En 1767, la jeune Marie-Anne met au monde une fille qui meurt peu de temps après. Ensuite Madec rejoint les Jats en guerre contre les Rajputs dans la région d'Agra. Il reforme ses troupes et achète des éléphants. Ses victoires lui vaudront d'être récompensé en diamants et en étoffe d'or et d'argent. Il rachètera et fera entièrement restaurer un palais à Bharatpur où il s'installera avec sa femme et Balthazar, son fils âgé de quelques mois.

A la suite d'une victoire contre les Marathes il obtient le titre de Panchazari, titre qui donne le droit de porter des timbales sur un éléphant et d'avoir 14 chevaux portant trompettes.
A 33 ans, Madec est à la tête d'une fortune colossale. Il envisage alors de revenir en France pour poursuivre une carrière militaire.

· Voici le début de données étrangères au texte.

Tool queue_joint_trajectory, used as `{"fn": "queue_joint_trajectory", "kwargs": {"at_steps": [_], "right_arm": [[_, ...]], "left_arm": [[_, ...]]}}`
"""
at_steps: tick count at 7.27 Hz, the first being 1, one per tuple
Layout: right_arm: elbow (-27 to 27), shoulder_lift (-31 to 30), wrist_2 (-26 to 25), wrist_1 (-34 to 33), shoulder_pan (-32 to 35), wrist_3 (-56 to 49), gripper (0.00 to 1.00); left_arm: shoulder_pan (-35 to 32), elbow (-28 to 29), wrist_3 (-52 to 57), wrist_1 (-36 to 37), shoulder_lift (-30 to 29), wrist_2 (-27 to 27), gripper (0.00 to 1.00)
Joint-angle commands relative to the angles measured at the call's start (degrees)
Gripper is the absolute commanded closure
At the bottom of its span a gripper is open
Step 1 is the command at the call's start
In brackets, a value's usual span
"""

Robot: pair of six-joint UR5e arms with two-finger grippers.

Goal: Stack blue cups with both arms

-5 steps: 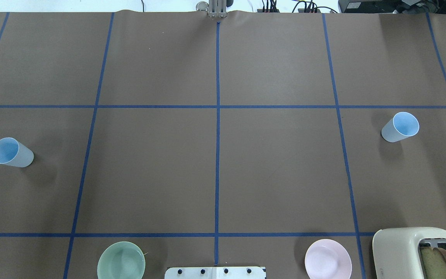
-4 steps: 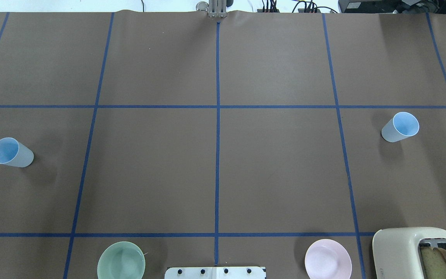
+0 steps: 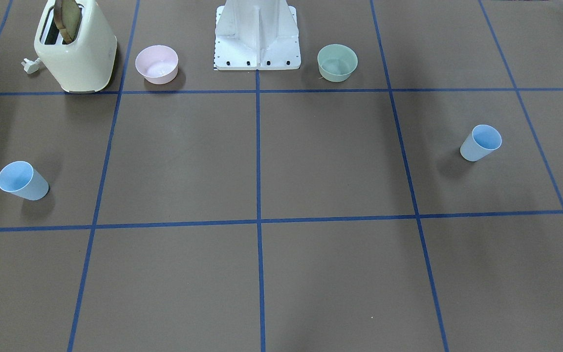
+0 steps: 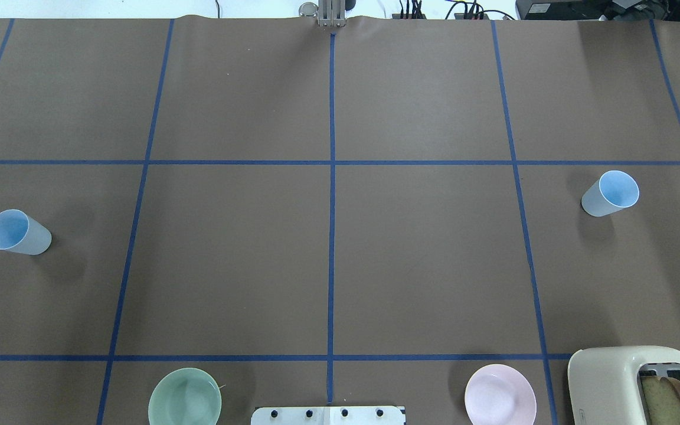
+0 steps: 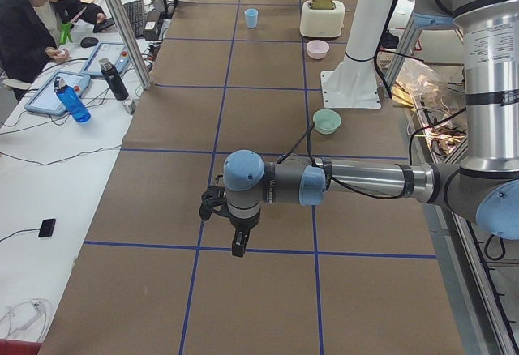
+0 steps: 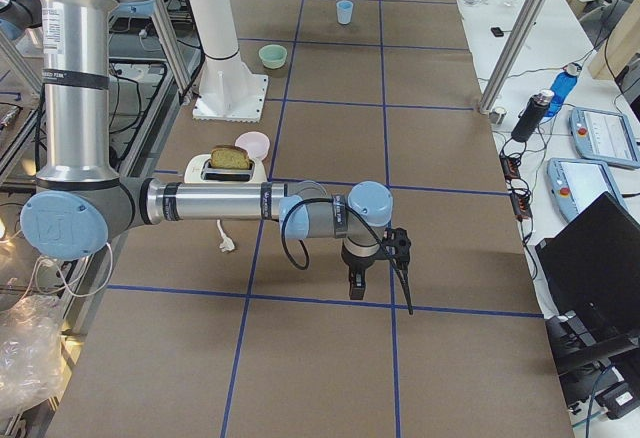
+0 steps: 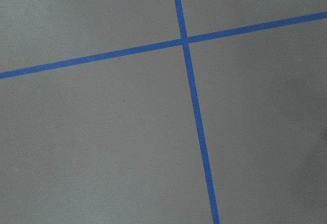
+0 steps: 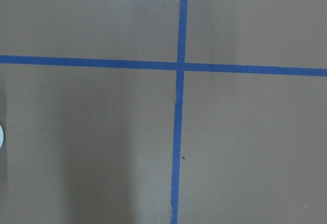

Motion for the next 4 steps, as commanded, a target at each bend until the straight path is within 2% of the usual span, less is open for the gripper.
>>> {"fn": "queue_joint_trajectory", "kwargs": {"at_steps": [1, 4], "right_arm": [[0.1, 0.0, 0.0, 0.0, 0.0, 0.2, 0.0], [0.2, 0.9, 0.0, 0.1, 0.0, 0.1, 0.0]], "left_arm": [[0.0, 0.3, -0.3, 0.1, -0.9, 0.0, 0.02], [0.0, 0.3, -0.5, 0.1, -2.3, 0.0, 0.02]]}}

Mais à la demande du gouverneur français de Chandernagor qui veut sceller des alliances avec les princes indiens pour chasser les Anglais du Bengale, il se retrouve combattre pour le compte de Shah Alam, empereur des Mogols. En  récompense de ses exploits militaires, l'empereur le fait nabab.
Madec s'installe à Delhi et se retrouve à la tête d'une armée de 6.000 soldats. "Dans cet état, je pensais à la misère passée et me félicitais de m'être fait moi-même ce que je suis dans ce pays-ci" écrira-t-il bien plus tard.
Madec sait bien le pouvoir qu'il a acquis : "Il n'y a aucun prince ou seigneur puissant de l'Hindustan qui ne recherche mon amitié ou qui ne craigne mes ressentiments".
Puis Madec rejoindra Pondichéry. Le nabab quimpérois est fatigué de cette vie trépidante. Il veut rentrer rentrer en France. Encore une fois, ses projets seront contredits par de nouvelles offensives anglaises : le blocus et le siège de Pondichéry qui dureront 70 jours.

Le 11 janvier 1979  Madec embarque à bord du Brisson. Ses bagages se résument à 8 caisses et "quelques autres objets". Au large de l'Espagne le bateau sera abordé par des corsaires anglais. Madec sera retenu captif pendant 2 mois en Irlande. De là, il regagnera Lorient puis Versailles où il remettra au gouvernement le rapport du siège de Pondichéry rédigé par le gouverneur Bellecombe. Madec y apprendra que, depuis le 1er janvier 1777, il a été promu colonel et qu'il a été décoré de l'ordre royal et militaire de Saint-Louis.
L'aventurier breton fait figure d'intrus à Versailles où sa rudesse et sa tenue vestimentaire choquent les manières des courtisans. Pourtant le nabab quimpérois aura l'honneur d'être reçu par Louis XVI en personne.

Madec rentrera à Quimper où il possédait un hôtel particulier. A 45 ans il sera anobli et achètera deux domaines : ceux de Coatfao et de Prat-an-raz où il fera construire un beau manoir.
En 1782 Marie-Anne lui donnera une troisième fille. En 1784, considérablement affaibli par le paludisme, et victime d'une chute de cheval, il est emporté au printemps par la gangrène. Sa femme vécut à Quimper jusqu'à sa mort en 1841.

A la fin de ses jours, l'ancien gamin qui rêvait d'aventure se promenait à cheval le long de l'Odet, revêtu de son costume de colonel, suivi de près par un esclave portant le costume traditionnel mogol.